● What you have to do
Word for word, transcribe the data below from the line with "The bounding box of the black mesh" to the line with "The bounding box of the white desk", keeping both of those lines.

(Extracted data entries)
* * * * * * * * *
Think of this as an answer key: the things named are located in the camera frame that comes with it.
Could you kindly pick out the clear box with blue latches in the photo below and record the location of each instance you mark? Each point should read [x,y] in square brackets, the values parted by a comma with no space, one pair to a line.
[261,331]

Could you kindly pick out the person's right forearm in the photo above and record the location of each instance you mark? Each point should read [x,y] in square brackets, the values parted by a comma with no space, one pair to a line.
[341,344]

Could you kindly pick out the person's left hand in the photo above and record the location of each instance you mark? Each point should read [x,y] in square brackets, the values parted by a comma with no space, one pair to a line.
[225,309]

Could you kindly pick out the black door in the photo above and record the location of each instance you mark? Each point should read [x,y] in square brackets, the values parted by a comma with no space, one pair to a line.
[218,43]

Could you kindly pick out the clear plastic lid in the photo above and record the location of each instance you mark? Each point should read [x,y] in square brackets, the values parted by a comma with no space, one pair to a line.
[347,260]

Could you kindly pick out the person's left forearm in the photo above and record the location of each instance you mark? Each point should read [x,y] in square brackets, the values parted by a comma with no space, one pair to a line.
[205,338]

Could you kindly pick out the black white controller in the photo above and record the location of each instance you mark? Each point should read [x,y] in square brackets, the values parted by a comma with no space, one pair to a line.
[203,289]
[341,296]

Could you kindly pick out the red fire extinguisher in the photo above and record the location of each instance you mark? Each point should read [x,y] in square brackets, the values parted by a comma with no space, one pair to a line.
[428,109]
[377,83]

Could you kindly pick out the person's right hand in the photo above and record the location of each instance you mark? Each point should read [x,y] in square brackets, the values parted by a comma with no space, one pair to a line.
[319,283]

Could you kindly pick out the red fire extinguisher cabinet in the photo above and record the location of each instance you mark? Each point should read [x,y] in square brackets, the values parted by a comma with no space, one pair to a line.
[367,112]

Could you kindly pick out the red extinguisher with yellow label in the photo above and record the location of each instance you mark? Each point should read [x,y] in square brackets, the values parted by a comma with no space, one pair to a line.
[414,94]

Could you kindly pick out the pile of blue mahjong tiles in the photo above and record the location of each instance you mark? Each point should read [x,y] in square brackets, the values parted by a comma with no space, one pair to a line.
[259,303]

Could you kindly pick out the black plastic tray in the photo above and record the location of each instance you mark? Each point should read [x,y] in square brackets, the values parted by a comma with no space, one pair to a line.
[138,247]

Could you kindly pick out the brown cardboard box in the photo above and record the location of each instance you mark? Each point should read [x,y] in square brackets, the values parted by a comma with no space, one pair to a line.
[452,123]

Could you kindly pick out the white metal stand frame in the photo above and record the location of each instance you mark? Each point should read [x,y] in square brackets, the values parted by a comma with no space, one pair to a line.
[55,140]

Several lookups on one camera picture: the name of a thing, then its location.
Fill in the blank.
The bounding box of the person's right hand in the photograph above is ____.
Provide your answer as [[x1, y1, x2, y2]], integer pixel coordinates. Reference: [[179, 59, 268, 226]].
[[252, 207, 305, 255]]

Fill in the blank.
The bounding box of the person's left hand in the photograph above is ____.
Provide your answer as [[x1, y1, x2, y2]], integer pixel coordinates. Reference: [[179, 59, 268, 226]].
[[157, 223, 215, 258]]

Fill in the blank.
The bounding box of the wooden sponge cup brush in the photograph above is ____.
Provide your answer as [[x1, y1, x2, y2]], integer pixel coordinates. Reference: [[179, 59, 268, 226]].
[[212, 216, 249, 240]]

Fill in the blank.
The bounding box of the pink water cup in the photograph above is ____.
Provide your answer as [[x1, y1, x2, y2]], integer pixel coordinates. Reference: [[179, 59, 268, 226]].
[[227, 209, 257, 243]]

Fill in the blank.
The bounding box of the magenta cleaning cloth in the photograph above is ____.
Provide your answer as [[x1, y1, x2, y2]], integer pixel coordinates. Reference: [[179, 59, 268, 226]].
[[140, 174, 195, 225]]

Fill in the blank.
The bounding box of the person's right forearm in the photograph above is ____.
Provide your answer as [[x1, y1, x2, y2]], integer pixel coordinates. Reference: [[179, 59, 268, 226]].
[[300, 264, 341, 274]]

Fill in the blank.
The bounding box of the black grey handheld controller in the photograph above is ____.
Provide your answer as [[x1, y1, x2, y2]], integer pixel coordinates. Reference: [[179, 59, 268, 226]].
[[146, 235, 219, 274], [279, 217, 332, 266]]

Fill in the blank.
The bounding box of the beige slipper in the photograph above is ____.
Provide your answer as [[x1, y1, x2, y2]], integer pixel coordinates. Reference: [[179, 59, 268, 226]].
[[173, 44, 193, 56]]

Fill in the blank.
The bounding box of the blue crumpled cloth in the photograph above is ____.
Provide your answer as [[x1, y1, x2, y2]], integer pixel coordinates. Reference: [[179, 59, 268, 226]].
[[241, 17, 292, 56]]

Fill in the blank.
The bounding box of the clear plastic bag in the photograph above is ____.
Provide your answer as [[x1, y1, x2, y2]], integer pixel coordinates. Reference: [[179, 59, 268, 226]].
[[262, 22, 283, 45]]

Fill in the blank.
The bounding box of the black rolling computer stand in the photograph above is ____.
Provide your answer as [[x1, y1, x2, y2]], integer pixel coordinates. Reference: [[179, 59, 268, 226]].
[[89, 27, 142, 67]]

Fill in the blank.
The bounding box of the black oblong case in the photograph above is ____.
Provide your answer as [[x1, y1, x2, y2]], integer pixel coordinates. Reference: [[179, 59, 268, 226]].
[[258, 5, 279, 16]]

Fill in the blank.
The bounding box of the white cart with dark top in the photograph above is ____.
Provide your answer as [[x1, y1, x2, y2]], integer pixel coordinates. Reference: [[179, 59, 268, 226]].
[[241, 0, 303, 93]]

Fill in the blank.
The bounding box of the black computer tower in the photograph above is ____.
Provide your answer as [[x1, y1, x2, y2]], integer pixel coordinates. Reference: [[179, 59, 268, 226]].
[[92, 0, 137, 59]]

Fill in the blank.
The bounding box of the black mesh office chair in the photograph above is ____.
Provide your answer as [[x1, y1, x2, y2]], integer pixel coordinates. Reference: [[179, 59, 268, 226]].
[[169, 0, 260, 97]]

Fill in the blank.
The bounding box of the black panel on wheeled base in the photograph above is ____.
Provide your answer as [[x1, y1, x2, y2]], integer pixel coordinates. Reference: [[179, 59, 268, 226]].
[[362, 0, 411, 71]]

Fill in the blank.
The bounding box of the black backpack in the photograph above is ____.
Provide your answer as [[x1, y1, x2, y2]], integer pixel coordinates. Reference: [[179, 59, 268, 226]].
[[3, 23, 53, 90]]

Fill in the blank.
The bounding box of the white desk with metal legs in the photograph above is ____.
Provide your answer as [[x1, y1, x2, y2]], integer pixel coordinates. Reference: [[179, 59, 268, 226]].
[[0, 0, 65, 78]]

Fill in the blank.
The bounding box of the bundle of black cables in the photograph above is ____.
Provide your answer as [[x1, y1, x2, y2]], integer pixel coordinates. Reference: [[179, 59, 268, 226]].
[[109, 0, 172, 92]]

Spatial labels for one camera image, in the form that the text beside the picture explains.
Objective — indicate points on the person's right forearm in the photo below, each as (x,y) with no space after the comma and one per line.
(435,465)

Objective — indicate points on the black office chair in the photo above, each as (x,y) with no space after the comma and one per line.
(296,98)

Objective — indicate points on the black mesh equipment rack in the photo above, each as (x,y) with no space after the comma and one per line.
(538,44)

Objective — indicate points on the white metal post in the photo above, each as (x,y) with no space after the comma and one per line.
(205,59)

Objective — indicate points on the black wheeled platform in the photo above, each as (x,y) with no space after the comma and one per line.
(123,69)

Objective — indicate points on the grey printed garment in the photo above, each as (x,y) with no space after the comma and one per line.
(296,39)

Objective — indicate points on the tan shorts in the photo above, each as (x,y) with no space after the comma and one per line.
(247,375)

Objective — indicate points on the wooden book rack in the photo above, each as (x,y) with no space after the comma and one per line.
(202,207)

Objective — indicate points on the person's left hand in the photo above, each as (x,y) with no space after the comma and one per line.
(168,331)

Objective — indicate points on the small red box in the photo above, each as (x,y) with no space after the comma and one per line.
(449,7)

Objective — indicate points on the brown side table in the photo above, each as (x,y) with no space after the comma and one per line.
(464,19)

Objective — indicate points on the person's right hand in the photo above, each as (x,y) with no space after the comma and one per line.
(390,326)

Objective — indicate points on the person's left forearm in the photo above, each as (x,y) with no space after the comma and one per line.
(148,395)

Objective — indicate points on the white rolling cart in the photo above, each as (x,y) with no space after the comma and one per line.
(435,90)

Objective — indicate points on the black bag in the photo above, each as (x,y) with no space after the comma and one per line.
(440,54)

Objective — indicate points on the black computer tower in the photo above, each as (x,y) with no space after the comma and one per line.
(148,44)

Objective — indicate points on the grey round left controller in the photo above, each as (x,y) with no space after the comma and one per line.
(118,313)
* * * * * * * * *
● Exercise solution
The bounding box of the black mesh office chair in the photograph above is ____.
Provide your answer as [[x1, y1, x2, y2]], integer pixel coordinates. Reference: [[179, 59, 268, 226]].
[[169, 0, 260, 97]]

Fill in the blank.
The bounding box of the black panel on wheeled base in the photograph above is ____.
Provide your answer as [[x1, y1, x2, y2]], integer pixel coordinates. Reference: [[179, 59, 268, 226]].
[[362, 0, 411, 71]]

Fill in the blank.
The bounding box of the black backpack in the photograph above is ____.
Provide your answer as [[x1, y1, x2, y2]], integer pixel coordinates. Reference: [[179, 59, 268, 226]].
[[3, 23, 53, 90]]

Fill in the blank.
The bounding box of the white desk with metal legs in the photograph above is ____.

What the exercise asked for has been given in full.